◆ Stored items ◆
*** Begin section ***

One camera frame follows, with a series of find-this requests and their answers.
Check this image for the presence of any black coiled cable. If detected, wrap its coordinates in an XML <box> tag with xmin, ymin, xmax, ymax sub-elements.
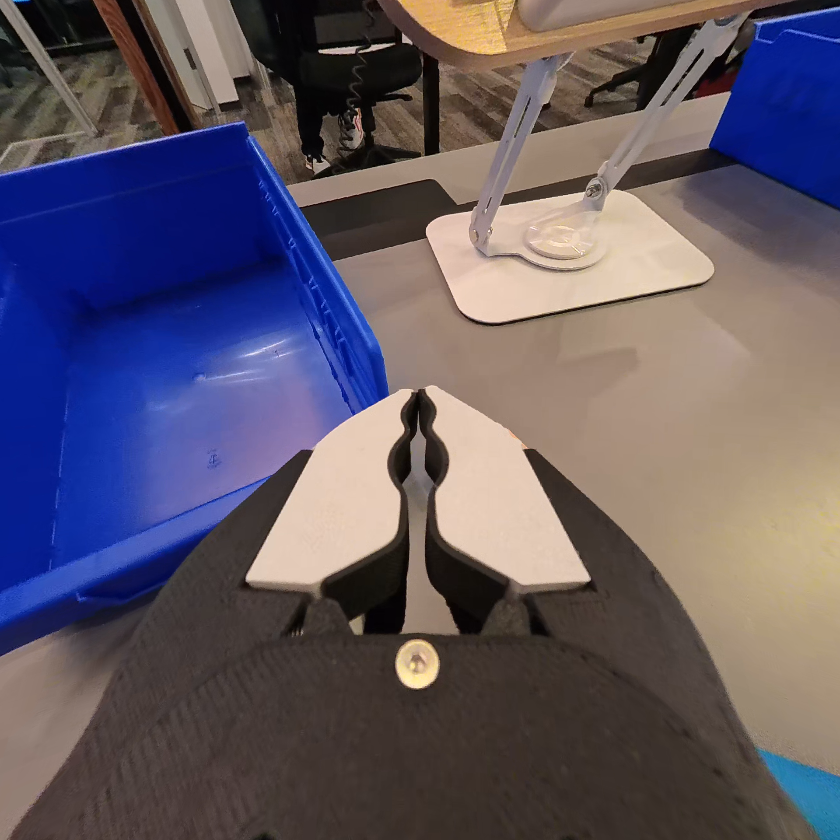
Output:
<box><xmin>344</xmin><ymin>0</ymin><xmax>372</xmax><ymax>135</ymax></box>

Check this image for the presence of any white document stand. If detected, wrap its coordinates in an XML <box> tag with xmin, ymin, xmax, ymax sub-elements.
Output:
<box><xmin>377</xmin><ymin>0</ymin><xmax>788</xmax><ymax>326</ymax></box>

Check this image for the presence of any brown wooden table leg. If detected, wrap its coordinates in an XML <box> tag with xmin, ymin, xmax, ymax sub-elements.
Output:
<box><xmin>92</xmin><ymin>0</ymin><xmax>199</xmax><ymax>137</ymax></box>

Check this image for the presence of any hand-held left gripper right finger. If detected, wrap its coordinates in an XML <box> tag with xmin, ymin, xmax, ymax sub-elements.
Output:
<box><xmin>420</xmin><ymin>386</ymin><xmax>593</xmax><ymax>635</ymax></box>

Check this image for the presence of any black table leg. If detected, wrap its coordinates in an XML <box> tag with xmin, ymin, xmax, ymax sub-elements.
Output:
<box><xmin>423</xmin><ymin>52</ymin><xmax>442</xmax><ymax>157</ymax></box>

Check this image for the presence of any blue wooden block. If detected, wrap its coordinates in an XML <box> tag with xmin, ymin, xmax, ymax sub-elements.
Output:
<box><xmin>755</xmin><ymin>748</ymin><xmax>840</xmax><ymax>840</ymax></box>

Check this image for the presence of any blue plastic bin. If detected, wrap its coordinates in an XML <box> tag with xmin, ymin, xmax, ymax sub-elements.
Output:
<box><xmin>709</xmin><ymin>7</ymin><xmax>840</xmax><ymax>211</ymax></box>
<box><xmin>0</xmin><ymin>121</ymin><xmax>388</xmax><ymax>657</ymax></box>

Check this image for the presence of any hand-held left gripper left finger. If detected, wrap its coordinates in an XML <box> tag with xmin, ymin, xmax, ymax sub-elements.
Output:
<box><xmin>244</xmin><ymin>387</ymin><xmax>421</xmax><ymax>632</ymax></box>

*** End section ***

◆ PROBLEM DESCRIPTION ◆
Your answer is the line containing "left gripper left" plus every line after it through the end of the entries, given again exactly and alone.

◆ RESPONSE AREA ◆
Check this image for the presence of any hand-held left gripper left finger. If detected, wrap its coordinates in an XML <box> tag with xmin, ymin, xmax, ymax sub-elements.
Output:
<box><xmin>244</xmin><ymin>387</ymin><xmax>421</xmax><ymax>632</ymax></box>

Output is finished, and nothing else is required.